Could someone post a picture of the location of serial no. on an El primero Mvt.
Have an El primero from 1990, can't see numbers anywhere.
Thanks


----------



## Rickr23 (May 29, 2008)

Unlikely that anyone would remove the serial number off a Zenith. The plate that shows the movement 680SC is not the main plate. The main plate is the one way at the bottom. On Defy watches, the extended case back makes it even more difficult to see, but then again, the Elite movement is smaller than the EP so perhaps you can see it if you look at an angle.


----------



## Rickr23 (May 29, 2008)

On new models it's very easy to see due to the giant case back. Here is the serial number on a Striking 1/10th. It's the XX6000 outside of the balance wheel on the left.

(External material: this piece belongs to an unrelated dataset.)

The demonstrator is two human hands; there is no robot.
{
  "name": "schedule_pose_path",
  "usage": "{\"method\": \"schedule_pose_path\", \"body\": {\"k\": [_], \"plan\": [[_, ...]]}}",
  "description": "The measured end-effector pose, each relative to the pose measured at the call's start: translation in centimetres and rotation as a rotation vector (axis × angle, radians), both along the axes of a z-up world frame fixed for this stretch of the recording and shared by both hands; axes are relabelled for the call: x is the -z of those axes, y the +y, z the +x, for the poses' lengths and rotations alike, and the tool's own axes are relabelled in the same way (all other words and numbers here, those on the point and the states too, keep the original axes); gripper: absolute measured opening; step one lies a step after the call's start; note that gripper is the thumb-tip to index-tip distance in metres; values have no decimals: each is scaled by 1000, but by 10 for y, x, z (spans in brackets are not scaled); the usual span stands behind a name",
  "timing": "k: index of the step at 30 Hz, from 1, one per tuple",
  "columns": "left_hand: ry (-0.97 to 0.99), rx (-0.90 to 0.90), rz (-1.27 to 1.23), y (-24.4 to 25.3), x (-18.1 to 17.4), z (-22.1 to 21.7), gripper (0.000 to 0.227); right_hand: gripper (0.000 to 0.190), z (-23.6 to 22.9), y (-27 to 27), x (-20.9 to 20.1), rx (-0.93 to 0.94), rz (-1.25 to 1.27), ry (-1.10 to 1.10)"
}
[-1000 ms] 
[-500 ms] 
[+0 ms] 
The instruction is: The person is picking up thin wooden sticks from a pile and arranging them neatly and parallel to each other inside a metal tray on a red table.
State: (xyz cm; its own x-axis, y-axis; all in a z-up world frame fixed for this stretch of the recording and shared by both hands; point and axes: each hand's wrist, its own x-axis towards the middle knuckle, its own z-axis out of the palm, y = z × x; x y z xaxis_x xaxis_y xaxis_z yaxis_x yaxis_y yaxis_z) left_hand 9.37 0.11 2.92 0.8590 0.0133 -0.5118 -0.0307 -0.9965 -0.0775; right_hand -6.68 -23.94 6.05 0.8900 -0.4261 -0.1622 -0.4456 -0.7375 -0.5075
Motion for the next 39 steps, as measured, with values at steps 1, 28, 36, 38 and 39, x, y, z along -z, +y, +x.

Pic borowed from the Internet, CWCD.


----------



## Xpert37 (Nov 22, 2010)

Thanks. It would seem that it would be difficult to see the movement serial number. What about the watch's serial number? I don't see it anywhere either, the back caes has 03.0516.680 engraved, but I know that is merely the model number. Also, the tag has 03.0516.680/21-R642, but that's not the watch serial number either.


----------



## Rickr23 (May 29, 2008)

As far as I know, Zenith doesn't use watch serial numbers.


----------



## Xpert37 (Nov 22, 2010)

In that case, how do we check authenticity of the watch? If I bring to an AD, what will they do to verify the watch is indeed authentic without serial number?


----------



## Xpert37 (Nov 22, 2010)

Hm, no one knows where I can find the Watch serial numbers for the Zenith defy classic? Like I said, the only number on the outside case back is -03.0516.680- 

There are no other numbers.


----------



## D N Ravenna (Apr 30, 2005)

Xpert37 said:


> Thanks. I don't see numbers on the main plate other than "680SC". I have heard people say that there may be a 6 digit serial number on top of the movement number, but it's not there. There is no sign that the watch has been tempered with. Also, people mentioned that Ashford had previously obliterated some serial numbers on Omega watches, how did they do that? If the numbers are on the main plate inside the case, that would be harder to do that scratching off numbers engraved on the back case.


I am curous, but have you had the back of the watch off? That may the only way you will see if there is a s/n on the movement.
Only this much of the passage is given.